Xu Yingke, Wu Qing
Nevada Institute of Personalized Medicine, College of Science, University of Nevada, Las Vegas, Nevada, United States of America.
Department of Epidemiology and Biostatistics, School of Public Health, the University of Nevada Las Vegas, Las Vegas, Nevada, United States of America.

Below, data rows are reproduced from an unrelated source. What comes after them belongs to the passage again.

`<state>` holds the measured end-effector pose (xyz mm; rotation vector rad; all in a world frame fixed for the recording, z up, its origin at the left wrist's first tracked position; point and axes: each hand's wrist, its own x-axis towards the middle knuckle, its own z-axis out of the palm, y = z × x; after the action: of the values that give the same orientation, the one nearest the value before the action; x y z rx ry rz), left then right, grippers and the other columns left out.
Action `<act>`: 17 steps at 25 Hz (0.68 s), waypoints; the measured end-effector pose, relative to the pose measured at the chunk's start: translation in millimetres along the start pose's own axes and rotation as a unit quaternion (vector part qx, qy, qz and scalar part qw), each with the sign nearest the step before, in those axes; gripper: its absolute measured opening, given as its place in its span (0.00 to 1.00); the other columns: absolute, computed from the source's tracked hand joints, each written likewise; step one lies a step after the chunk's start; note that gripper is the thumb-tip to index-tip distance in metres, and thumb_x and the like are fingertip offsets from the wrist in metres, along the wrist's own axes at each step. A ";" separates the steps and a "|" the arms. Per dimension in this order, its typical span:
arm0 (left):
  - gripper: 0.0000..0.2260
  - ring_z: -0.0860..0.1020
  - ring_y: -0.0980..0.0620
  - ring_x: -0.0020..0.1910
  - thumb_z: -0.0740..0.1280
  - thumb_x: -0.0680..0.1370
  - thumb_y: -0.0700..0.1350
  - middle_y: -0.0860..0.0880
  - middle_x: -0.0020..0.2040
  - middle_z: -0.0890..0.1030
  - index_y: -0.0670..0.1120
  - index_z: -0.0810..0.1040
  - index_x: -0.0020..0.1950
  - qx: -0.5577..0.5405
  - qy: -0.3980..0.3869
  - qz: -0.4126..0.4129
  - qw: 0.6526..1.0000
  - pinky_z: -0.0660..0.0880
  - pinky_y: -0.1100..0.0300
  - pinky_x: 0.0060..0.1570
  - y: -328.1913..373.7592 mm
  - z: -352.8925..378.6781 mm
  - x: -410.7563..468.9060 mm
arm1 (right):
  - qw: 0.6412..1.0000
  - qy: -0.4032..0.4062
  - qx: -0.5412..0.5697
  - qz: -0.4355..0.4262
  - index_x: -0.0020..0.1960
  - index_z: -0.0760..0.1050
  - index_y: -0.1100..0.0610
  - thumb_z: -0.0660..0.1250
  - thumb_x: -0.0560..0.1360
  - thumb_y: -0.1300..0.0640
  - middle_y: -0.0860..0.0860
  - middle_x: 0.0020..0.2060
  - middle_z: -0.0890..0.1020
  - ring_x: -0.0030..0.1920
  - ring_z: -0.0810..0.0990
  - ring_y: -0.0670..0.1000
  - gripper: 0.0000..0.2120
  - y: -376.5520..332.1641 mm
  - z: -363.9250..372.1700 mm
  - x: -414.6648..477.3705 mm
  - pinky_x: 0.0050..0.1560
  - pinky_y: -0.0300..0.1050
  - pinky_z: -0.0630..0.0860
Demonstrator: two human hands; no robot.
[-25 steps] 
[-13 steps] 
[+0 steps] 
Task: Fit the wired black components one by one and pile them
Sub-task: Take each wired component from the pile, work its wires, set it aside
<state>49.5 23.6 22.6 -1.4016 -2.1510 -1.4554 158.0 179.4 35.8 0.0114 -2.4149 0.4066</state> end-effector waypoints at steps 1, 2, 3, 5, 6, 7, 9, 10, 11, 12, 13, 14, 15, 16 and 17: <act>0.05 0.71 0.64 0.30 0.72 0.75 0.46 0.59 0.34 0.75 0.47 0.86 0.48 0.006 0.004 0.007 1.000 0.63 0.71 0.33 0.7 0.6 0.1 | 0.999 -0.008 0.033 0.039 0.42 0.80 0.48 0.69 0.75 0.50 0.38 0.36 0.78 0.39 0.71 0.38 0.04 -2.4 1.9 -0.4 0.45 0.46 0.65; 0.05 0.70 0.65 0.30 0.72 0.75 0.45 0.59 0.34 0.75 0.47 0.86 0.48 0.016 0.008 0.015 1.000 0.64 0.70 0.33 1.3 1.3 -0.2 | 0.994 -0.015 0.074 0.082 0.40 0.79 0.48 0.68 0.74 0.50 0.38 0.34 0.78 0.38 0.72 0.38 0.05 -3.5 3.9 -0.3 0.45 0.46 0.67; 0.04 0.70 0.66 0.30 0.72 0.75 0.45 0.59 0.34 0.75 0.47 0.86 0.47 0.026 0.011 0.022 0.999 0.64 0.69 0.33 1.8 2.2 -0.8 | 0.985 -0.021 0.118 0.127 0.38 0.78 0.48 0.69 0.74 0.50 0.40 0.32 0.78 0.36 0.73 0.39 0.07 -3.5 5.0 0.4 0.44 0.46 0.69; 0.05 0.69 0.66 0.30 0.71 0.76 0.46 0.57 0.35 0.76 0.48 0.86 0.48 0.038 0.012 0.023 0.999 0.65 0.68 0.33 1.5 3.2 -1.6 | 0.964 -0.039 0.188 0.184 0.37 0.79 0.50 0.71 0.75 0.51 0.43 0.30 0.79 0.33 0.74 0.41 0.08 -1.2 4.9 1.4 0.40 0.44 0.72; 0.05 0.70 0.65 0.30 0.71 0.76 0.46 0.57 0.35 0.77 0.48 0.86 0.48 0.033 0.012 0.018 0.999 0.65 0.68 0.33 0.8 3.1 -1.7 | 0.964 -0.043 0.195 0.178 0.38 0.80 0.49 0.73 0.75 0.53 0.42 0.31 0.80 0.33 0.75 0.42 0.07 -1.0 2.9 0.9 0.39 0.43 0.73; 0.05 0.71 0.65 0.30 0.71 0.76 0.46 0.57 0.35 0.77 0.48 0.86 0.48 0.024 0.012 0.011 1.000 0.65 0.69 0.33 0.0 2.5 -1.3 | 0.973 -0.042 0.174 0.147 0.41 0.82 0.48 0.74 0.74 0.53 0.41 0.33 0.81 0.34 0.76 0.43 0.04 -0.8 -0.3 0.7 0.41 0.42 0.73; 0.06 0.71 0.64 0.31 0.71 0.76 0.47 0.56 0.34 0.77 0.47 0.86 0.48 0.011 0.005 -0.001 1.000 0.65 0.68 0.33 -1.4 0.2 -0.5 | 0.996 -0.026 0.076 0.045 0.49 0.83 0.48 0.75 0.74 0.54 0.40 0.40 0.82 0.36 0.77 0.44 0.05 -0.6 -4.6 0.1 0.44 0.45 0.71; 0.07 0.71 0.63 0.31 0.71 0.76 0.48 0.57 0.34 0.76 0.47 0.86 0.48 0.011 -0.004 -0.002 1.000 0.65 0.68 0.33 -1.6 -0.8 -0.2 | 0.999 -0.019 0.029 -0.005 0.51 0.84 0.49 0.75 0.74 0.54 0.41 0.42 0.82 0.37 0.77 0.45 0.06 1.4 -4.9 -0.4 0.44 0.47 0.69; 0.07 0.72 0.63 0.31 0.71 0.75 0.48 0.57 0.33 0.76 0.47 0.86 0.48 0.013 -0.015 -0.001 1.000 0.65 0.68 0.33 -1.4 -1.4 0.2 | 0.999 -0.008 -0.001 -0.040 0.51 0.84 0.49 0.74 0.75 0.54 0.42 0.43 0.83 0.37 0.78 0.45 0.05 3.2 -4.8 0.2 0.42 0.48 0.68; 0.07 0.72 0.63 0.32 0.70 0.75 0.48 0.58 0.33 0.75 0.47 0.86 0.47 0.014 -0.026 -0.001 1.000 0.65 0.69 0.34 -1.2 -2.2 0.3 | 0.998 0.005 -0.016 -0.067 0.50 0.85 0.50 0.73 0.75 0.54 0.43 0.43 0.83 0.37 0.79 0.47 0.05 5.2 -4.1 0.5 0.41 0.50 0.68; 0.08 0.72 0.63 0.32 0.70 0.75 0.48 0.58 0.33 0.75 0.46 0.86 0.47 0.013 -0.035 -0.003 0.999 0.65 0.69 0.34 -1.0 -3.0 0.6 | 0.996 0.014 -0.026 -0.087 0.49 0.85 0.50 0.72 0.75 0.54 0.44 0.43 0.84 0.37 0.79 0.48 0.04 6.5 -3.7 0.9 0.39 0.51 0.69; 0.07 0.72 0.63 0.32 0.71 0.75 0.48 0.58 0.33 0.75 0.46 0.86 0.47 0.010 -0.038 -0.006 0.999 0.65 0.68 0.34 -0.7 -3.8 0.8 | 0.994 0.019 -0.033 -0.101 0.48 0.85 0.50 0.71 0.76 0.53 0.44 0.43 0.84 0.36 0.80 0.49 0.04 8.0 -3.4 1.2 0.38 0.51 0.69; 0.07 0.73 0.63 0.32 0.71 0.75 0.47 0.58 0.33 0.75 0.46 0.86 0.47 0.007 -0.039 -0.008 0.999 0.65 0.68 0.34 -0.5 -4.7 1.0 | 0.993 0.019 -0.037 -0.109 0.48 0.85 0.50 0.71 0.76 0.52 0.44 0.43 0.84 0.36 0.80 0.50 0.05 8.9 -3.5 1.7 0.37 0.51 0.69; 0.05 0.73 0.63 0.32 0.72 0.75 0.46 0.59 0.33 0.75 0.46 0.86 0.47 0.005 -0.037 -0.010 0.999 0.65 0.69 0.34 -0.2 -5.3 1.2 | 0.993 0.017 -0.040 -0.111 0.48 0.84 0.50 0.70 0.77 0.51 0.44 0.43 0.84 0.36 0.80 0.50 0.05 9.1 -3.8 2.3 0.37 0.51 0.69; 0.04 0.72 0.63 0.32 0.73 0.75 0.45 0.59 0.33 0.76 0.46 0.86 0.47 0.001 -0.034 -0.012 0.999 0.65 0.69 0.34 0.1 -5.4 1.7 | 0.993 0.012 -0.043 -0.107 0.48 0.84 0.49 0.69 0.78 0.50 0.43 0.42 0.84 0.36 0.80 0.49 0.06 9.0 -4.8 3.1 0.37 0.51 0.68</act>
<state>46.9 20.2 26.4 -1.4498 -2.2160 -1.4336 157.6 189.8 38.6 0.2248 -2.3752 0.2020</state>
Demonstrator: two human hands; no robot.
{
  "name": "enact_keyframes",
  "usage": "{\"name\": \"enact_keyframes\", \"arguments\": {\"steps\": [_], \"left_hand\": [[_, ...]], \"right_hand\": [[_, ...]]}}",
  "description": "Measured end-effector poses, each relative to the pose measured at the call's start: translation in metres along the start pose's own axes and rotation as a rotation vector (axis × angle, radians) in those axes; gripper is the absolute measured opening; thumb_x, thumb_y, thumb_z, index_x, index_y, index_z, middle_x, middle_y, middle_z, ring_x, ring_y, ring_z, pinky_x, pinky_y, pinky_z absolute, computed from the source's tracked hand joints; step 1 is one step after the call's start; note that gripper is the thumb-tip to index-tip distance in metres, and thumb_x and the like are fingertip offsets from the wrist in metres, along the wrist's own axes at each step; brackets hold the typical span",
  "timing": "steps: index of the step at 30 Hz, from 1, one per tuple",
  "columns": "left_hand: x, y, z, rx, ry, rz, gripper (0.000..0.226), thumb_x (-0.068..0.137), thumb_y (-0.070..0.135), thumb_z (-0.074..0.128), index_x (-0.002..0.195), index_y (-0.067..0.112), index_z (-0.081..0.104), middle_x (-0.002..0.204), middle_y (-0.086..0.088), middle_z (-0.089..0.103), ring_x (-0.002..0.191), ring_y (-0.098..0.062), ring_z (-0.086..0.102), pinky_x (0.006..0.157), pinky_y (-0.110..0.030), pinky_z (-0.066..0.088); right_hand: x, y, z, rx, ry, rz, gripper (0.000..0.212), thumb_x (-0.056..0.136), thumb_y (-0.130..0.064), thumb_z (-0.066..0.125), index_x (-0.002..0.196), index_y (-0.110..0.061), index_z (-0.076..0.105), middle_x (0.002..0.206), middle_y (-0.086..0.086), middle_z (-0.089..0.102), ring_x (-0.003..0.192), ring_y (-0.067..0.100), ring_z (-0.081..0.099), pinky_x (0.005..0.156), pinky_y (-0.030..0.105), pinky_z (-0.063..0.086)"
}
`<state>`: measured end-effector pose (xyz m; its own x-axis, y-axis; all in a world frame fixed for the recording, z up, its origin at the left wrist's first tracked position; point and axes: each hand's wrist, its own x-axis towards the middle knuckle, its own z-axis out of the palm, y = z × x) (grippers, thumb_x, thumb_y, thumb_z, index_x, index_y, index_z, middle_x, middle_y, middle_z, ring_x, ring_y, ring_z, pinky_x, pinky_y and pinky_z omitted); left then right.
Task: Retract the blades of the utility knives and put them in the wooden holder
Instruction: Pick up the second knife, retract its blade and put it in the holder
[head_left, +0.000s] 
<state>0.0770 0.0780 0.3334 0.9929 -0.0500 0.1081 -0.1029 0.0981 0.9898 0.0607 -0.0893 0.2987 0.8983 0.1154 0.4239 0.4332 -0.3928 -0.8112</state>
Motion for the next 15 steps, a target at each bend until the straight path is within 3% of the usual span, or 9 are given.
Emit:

PLOS Digit Health. 2025 Apr 9;4(4):e0000790. doi: 10.1371/journal.pdig.0000790. eCollection 2025 Apr.
Genetic factors contribute to 60-70% of the variability in rheumatoid arthritis (RA). However, few studies have used genetic variants to predict RA risk. This study aimed to enhance RA risk prediction by leveraging single nucleotide polymorphisms (SNPs) through machine-learning algorithms, utilizing Women's Health Initiative data. We developed four predictive models: 1) based on common RA risk factors, 2) model 1 incorporating polygenic risk scores (PRS) with principal components, 3) model 1 and SNPs after feature reduction, and 4) model 1 and SNPs with kernel principal component analysis. Each model was assessed using logistic regression (LR), random forest (RF), eXtreme Gradient Boosting (XGBoost), and support vector machine (SVM). Performance metrics included the area under the receiver operating characteristic curve (AUC), sensitivity, specificity, positive and negative predictive values (PPV and NPV), and F1-score. The fourth model, integrating SNPs with XGBoost, outperformed all other models. In addition, the XGBoost model that combines genomic data with conventional phenotypic predictors significantly enhanced predictive accuracy, achieving the highest AUC of 0.90 and an F1 score of 0.83. The DeLong test confirmed significant differences in AUC between this model and the others (p-values < 0.0001), particularly highlighting its efficacy in utilizing complex genetic information. These findings emphasize the advantage of combining in-depth genomic data with advanced machine learning for RA risk prediction. The most robust performance of the XGBoost model, which integrated both conventional risk factors and individual SNPs, demonstrates its potential as a tool in personalized medicine for complex diseases like RA. This approach offers a more nuanced and effective RA risk assessment strategy, underscoring the need for further studies to extend broader applications.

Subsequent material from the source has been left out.